Yes, turns out people still use this voucher biz – who knew?
We have a new twist on the "researchers find unprotected public-facing cloud-hosted database" story, as one recently uncovered archive turned out to be at the heart of a years-long fraud operation.
The team at VPNmentor said they were confused when first encountering the mystery database that contained details on scores of accounts from ticket purchasing sites. The profiles, all seemingly used for small, independent theaters and music venues, contained payment details for around 17 million ticket purchases.
"The breach seemed to give access to personal details of anyone purchasing tickets from a website using Neuroticket," explained the VPNmentor team, headed up to Noam Rotem and Ran Locar, on Wednesday.

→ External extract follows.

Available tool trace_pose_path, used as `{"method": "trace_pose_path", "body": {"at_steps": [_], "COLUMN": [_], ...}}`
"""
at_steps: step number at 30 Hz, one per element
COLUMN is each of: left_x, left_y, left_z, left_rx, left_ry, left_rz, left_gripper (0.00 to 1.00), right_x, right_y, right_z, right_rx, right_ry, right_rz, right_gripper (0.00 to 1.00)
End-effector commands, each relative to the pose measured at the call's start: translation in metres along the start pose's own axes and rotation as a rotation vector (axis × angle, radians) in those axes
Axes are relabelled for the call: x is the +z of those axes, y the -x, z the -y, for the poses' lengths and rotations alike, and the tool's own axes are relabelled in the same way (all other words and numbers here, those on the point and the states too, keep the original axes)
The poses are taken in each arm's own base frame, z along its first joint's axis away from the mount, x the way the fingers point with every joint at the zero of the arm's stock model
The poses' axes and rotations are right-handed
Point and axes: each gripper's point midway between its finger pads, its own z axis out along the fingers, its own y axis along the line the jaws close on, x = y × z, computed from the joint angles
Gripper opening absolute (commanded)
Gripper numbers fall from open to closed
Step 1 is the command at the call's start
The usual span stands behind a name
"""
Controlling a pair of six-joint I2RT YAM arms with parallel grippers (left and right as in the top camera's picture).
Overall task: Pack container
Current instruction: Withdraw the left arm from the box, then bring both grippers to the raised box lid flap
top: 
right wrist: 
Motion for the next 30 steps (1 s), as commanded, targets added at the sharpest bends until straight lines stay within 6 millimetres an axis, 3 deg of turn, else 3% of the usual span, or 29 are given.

"Initially, we believed this vulnerability compromised customers on these websites."
Even more curious, when the team tried to track down the owners of the exposed email addresses, they got few responses, indicating the vast majority were fake accounts.
When efforts to tie the records to a breach of Neuroticket, Ticketmaster, or Tickpick all resulted in dead ends, the team noticed that around 90 per cent of the records also referenced Groupon.
When the VPNmentor crew got in touch with Groupon, they had their breakthrough. It turns out the emails had all been used to purchase tickets for gigs, plays and concerts that were on offer through Groupon deals. What's more, Groupon immediately recognized the purchases as being the work of a fraud ring it had been tracking since 2016.
The fraudsters in this case used an army of fake accounts and stolen credit card numbers to make bulk purchases of tickets being offered at ..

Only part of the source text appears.